» Exercise directions: Copy each line of the records below that mentions the word "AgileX".
======== Supplied entries
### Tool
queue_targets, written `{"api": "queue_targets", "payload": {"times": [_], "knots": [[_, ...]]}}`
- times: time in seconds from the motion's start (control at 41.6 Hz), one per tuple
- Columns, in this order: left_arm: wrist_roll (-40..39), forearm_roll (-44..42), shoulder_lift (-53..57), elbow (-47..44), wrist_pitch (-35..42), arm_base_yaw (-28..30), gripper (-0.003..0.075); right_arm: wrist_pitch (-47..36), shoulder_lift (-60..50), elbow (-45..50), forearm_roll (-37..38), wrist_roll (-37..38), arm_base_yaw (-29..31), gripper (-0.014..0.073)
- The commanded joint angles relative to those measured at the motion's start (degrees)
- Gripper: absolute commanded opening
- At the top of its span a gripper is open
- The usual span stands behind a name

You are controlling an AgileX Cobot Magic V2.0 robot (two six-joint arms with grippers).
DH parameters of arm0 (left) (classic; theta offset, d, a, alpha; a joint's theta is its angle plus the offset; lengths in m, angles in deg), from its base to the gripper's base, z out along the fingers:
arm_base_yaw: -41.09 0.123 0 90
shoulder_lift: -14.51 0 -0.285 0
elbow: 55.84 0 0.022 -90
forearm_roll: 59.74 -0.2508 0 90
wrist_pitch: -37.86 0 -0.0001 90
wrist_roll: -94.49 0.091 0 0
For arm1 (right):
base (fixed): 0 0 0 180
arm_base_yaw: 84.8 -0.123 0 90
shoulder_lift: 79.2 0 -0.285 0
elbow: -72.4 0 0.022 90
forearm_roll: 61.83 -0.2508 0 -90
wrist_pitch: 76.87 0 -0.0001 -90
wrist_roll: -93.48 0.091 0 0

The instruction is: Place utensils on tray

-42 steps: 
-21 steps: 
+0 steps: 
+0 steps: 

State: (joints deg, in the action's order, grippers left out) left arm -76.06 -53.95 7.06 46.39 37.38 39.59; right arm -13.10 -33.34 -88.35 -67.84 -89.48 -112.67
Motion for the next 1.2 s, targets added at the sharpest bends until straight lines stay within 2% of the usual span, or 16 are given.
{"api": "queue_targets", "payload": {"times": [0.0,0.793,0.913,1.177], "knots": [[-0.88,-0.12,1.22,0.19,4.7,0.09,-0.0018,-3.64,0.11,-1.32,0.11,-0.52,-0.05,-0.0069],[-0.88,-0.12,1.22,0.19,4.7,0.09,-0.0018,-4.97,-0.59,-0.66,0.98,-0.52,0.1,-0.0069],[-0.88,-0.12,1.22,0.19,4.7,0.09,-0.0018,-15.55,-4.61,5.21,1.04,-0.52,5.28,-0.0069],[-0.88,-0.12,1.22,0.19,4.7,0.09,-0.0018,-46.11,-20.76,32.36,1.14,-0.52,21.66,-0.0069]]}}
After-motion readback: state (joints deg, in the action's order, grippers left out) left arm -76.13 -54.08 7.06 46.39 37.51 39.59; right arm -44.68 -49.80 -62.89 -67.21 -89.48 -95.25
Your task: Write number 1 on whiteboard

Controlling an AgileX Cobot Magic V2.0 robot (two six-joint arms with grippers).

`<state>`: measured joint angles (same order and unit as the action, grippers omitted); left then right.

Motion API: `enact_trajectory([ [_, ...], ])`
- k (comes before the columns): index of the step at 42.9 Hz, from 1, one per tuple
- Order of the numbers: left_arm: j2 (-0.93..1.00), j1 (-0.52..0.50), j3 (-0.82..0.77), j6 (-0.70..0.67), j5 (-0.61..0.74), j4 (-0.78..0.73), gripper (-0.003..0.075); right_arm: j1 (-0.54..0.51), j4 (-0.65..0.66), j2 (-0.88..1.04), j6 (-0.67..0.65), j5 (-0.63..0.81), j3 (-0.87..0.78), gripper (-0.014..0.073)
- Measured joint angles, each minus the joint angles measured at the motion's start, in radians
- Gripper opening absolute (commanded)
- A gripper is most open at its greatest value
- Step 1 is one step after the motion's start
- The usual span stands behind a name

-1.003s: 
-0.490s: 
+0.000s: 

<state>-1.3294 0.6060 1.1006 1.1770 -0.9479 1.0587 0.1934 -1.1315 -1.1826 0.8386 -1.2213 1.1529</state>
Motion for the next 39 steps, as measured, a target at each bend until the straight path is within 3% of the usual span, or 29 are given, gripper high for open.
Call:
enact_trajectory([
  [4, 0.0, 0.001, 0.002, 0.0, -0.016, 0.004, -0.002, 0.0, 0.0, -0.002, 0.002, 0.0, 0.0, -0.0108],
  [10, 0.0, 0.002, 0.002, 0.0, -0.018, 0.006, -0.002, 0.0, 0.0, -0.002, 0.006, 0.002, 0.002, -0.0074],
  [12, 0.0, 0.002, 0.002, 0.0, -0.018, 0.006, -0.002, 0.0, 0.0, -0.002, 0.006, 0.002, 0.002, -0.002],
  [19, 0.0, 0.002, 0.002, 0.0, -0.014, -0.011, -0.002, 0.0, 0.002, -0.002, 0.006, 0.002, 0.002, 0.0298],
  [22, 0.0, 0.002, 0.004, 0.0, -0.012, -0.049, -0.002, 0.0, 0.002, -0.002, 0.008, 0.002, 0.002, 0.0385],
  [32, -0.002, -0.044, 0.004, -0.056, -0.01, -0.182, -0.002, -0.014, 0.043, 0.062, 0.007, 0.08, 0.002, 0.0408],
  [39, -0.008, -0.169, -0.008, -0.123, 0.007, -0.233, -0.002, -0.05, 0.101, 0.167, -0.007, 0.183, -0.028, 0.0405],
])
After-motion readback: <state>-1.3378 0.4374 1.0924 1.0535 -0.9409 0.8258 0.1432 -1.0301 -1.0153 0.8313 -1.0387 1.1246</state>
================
» Final answer:
You are controlling an AgileX Cobot Magic V2.0 robot (two six-joint arms with grippers).
Controlling an AgileX Cobot Magic V2.0 robot (two six-joint arms with grippers).

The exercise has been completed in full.